▶ _Problem description_
From the line with "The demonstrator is" through the line with "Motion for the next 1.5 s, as", inclusive, return each line of the data below exactly and leave the rest out.

START Given records

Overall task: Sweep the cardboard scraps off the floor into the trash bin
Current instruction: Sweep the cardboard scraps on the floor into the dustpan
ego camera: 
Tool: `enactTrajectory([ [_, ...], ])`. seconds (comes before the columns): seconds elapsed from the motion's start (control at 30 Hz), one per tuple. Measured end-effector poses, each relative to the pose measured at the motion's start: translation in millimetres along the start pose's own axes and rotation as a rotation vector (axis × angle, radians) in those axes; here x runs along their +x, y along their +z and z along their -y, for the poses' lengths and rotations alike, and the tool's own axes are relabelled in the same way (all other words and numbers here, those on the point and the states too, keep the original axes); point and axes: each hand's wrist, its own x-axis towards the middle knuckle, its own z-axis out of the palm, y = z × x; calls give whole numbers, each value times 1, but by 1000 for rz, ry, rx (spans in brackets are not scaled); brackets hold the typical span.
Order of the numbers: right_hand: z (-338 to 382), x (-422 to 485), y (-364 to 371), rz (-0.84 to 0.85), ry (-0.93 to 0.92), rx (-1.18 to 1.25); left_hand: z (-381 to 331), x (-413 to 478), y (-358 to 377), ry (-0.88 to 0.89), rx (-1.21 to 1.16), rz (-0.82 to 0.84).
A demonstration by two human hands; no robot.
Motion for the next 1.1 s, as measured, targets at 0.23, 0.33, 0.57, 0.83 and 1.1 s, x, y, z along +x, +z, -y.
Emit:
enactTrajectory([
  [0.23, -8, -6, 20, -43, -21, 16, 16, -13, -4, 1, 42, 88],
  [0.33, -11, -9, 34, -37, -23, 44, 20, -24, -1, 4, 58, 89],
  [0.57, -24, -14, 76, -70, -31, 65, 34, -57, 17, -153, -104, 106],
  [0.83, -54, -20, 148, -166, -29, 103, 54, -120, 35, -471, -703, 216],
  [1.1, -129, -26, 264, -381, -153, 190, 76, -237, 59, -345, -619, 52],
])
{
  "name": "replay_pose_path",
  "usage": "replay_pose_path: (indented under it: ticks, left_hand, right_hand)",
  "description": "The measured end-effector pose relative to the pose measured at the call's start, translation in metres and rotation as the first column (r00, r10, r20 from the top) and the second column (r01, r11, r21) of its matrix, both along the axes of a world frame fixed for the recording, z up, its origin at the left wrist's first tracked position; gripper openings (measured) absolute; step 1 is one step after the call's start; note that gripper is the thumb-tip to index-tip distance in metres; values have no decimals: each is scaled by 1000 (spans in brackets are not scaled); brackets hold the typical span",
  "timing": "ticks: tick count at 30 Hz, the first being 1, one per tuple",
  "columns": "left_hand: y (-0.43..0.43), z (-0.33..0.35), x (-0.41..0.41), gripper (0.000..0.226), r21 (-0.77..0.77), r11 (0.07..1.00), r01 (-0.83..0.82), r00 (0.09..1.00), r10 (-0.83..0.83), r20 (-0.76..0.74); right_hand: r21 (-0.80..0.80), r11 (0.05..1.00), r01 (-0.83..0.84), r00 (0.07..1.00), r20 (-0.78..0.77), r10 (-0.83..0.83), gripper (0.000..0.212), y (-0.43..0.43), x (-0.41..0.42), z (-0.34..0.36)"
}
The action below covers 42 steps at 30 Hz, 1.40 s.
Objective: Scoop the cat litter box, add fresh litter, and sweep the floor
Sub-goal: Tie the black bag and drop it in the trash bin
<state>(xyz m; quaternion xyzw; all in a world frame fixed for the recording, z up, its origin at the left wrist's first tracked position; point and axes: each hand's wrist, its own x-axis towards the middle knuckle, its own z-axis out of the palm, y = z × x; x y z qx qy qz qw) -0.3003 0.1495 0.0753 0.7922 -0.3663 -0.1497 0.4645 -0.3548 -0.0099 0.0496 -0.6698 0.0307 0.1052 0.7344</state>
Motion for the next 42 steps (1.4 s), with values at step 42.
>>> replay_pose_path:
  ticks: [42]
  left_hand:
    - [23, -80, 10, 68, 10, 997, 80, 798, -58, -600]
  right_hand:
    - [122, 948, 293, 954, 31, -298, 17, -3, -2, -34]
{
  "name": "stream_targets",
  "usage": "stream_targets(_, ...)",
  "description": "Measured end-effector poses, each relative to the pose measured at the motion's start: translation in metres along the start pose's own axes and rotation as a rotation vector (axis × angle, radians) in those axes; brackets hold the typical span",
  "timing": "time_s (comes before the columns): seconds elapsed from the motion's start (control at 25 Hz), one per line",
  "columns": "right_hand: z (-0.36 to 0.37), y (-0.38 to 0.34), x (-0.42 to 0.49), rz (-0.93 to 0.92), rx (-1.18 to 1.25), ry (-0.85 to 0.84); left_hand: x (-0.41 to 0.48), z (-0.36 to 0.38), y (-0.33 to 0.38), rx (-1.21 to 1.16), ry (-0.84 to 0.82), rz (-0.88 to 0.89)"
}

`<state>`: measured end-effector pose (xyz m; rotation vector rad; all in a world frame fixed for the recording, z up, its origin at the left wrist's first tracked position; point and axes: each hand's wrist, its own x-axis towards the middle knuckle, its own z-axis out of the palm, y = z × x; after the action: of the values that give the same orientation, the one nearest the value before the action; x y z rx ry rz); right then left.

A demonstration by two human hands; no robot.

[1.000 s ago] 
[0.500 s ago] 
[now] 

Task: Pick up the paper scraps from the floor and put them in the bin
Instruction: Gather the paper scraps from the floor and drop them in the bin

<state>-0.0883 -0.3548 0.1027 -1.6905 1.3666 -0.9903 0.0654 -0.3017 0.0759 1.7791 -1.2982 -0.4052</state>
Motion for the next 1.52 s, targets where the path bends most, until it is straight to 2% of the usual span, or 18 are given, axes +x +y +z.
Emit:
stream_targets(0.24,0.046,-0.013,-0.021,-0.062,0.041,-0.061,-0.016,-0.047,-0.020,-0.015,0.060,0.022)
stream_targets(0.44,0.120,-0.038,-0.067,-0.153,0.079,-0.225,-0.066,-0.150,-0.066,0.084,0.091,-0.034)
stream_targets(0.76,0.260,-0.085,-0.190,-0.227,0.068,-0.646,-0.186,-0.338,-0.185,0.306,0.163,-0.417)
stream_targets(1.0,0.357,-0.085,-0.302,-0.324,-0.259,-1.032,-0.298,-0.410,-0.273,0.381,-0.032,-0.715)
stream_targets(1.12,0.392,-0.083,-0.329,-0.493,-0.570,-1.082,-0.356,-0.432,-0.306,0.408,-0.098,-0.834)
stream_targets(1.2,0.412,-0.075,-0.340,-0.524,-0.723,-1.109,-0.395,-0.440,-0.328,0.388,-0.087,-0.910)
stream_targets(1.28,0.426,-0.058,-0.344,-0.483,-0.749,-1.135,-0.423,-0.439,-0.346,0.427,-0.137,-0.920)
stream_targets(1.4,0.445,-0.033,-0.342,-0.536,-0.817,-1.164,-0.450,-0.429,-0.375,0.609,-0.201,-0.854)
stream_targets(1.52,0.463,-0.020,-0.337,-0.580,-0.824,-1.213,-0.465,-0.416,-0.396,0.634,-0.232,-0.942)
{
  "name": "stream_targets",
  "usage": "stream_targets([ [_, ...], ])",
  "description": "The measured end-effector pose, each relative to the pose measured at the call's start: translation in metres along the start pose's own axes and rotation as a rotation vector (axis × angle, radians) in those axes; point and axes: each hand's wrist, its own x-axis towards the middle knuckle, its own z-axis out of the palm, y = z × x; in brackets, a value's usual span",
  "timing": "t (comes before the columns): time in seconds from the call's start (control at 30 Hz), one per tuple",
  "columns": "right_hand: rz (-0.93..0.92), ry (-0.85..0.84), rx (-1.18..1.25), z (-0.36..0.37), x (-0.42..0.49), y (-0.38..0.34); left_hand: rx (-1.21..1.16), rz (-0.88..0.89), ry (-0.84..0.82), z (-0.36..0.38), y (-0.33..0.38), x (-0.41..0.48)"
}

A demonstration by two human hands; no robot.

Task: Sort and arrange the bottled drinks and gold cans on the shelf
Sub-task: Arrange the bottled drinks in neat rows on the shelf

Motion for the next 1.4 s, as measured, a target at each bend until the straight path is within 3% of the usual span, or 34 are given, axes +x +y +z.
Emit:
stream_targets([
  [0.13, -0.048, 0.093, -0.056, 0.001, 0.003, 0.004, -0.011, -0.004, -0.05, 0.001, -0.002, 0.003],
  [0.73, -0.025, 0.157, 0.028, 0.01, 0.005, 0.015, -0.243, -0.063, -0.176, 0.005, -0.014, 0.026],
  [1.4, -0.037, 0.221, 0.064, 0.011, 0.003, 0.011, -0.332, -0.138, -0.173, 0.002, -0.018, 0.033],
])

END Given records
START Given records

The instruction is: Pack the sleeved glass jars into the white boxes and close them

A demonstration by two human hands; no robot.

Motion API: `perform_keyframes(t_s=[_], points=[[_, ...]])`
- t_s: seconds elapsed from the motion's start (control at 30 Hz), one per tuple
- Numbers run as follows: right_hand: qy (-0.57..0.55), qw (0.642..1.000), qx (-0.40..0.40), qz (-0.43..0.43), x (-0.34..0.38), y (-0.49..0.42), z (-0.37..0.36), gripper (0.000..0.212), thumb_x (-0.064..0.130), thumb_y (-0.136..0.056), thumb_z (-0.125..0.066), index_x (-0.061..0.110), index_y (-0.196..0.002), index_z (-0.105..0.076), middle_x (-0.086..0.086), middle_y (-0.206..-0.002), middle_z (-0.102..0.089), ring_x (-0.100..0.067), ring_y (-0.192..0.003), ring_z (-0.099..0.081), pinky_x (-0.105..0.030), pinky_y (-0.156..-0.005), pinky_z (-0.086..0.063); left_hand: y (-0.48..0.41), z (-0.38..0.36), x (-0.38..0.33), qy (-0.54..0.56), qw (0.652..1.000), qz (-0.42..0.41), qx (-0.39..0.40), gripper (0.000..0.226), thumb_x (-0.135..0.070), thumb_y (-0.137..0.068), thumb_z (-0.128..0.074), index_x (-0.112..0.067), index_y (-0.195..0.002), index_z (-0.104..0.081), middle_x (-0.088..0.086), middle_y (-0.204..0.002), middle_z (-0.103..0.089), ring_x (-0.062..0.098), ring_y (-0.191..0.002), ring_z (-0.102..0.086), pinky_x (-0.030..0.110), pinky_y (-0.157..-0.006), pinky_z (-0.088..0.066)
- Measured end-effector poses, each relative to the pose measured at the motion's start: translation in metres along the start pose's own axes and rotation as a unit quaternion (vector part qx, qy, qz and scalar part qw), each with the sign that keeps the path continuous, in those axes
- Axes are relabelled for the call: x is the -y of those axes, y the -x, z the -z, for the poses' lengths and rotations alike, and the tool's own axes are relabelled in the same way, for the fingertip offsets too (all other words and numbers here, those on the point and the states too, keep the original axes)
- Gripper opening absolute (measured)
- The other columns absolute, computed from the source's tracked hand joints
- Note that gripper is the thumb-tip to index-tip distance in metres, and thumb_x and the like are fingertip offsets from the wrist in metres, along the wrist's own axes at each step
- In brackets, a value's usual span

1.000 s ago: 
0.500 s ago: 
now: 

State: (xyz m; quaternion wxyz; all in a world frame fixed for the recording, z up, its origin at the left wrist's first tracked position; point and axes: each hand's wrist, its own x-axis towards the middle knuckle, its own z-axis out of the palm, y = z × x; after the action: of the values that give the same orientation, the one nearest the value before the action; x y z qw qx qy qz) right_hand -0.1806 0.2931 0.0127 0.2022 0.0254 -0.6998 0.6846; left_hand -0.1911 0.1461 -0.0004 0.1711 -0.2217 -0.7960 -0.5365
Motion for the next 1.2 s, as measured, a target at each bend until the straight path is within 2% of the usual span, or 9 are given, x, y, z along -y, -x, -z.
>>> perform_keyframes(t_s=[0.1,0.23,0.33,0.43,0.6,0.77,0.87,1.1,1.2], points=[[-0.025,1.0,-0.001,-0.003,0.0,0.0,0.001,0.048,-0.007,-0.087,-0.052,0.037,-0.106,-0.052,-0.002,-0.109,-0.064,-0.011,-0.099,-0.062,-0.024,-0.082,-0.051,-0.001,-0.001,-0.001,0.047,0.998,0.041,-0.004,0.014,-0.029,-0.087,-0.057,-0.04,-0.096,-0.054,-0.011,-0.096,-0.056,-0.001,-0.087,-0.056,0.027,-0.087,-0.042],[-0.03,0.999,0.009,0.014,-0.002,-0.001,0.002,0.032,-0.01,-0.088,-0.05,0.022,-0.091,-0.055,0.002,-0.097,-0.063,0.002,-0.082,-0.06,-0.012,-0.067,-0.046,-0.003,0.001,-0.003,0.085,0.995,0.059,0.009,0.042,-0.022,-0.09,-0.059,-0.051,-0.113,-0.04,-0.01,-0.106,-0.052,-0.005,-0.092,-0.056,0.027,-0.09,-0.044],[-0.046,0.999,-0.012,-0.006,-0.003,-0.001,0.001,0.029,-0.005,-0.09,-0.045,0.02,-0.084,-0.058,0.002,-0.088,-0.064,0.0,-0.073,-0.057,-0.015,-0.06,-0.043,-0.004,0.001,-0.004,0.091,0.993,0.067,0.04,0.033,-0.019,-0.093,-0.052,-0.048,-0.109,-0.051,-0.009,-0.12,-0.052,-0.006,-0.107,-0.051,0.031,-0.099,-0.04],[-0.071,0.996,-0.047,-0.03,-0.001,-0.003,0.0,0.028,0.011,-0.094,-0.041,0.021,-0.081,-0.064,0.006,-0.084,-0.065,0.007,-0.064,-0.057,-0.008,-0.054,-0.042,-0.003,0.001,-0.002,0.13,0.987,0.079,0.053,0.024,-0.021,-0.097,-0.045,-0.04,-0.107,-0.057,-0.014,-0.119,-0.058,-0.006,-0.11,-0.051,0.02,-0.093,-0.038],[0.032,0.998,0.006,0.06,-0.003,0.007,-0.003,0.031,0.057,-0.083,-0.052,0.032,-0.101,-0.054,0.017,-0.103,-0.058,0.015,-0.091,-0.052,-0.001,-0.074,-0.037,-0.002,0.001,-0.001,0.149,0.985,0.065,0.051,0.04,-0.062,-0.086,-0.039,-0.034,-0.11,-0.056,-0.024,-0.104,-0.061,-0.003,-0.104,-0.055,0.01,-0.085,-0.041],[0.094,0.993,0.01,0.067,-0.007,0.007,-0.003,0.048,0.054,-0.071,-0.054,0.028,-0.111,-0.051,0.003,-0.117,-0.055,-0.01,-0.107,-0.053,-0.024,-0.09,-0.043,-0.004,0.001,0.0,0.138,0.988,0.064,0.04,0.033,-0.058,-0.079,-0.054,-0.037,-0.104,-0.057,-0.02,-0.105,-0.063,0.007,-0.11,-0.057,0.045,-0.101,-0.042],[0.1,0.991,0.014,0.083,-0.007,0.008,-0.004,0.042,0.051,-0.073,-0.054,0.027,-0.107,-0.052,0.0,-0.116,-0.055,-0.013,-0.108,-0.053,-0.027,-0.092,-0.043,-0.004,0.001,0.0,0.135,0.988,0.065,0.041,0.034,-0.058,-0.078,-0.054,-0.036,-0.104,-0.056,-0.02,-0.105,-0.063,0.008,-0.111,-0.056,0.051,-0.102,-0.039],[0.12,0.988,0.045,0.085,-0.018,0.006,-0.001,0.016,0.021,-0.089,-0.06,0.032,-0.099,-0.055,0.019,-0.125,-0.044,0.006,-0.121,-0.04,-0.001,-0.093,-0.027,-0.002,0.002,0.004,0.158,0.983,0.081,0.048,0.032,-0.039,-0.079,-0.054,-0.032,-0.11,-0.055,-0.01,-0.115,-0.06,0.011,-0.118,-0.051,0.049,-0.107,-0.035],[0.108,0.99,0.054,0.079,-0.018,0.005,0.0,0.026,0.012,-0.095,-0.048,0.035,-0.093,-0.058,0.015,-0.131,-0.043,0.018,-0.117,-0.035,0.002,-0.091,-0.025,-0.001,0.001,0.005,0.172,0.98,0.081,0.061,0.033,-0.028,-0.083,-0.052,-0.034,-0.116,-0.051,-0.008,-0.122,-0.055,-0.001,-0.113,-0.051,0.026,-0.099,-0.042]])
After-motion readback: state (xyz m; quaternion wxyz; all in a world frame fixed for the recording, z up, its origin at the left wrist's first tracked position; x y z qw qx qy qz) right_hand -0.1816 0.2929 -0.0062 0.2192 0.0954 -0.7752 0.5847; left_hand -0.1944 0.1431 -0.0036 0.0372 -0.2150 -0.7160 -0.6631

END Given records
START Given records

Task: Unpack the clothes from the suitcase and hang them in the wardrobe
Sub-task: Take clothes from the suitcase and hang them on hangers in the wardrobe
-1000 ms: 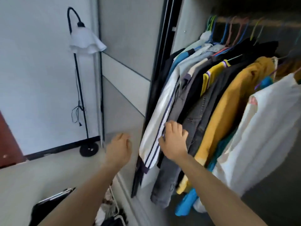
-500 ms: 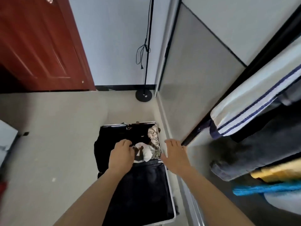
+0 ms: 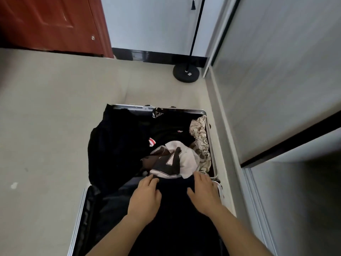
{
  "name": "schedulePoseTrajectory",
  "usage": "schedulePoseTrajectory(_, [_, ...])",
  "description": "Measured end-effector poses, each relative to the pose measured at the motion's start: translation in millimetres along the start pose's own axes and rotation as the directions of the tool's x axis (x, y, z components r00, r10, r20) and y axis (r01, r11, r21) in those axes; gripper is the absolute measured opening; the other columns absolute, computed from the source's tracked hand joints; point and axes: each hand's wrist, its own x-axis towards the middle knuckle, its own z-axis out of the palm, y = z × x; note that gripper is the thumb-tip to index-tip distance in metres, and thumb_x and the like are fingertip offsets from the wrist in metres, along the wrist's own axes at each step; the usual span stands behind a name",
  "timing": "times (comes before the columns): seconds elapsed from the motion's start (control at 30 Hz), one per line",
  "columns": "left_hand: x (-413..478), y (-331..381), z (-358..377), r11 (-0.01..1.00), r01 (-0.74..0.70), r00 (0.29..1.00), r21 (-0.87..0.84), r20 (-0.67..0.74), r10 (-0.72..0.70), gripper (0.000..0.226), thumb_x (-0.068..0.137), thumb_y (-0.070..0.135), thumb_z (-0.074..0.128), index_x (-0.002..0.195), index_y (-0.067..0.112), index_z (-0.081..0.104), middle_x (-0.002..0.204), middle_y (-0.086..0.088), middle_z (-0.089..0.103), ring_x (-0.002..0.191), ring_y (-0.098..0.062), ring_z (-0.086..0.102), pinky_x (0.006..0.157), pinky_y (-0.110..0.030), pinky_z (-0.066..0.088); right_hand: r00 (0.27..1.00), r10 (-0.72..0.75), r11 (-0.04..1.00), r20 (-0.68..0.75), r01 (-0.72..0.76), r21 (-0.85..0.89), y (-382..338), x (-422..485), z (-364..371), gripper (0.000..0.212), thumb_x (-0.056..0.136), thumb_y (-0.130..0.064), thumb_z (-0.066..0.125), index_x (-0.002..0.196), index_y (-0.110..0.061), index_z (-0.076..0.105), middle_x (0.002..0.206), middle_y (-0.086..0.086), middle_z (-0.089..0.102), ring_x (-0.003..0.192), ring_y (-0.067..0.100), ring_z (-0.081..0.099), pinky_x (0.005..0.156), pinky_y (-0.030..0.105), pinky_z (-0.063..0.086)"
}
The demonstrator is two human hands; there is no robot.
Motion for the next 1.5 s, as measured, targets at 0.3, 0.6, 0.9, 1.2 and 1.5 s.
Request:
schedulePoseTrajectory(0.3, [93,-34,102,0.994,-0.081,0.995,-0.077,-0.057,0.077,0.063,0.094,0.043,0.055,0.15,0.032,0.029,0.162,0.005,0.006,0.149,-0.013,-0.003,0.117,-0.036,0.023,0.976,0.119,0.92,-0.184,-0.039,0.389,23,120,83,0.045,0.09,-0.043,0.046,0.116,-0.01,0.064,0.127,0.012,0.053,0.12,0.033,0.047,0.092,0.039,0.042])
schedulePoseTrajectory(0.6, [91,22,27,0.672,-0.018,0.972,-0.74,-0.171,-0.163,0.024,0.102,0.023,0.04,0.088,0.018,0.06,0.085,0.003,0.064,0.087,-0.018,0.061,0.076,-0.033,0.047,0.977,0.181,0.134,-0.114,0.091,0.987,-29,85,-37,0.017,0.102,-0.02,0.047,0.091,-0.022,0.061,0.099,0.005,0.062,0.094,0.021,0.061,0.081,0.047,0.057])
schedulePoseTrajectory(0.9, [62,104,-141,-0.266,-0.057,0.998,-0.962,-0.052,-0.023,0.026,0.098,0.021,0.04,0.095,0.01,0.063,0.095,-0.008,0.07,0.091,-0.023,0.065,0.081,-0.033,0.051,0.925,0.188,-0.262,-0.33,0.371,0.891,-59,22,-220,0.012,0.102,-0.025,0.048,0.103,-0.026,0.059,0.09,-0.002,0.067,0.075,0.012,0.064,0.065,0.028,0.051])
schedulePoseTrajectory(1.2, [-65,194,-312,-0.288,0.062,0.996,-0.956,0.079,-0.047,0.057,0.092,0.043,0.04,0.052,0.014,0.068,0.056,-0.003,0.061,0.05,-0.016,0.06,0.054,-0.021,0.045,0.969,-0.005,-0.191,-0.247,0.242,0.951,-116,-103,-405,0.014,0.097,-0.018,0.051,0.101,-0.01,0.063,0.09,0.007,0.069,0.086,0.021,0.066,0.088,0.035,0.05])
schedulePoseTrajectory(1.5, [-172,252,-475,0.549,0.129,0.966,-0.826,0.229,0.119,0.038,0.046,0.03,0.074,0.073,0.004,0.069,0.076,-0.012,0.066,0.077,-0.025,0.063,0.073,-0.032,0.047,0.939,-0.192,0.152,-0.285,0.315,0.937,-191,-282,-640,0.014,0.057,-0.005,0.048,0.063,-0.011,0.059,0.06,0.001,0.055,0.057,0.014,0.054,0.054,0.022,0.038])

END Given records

▶ _Solution to the exercise_
The demonstrator is two human hands; there is no robot.
Motion for the next 1.5 s, as measured, targets at 0.3, 0.6, 0.9, 1.2 and 1.5 s.

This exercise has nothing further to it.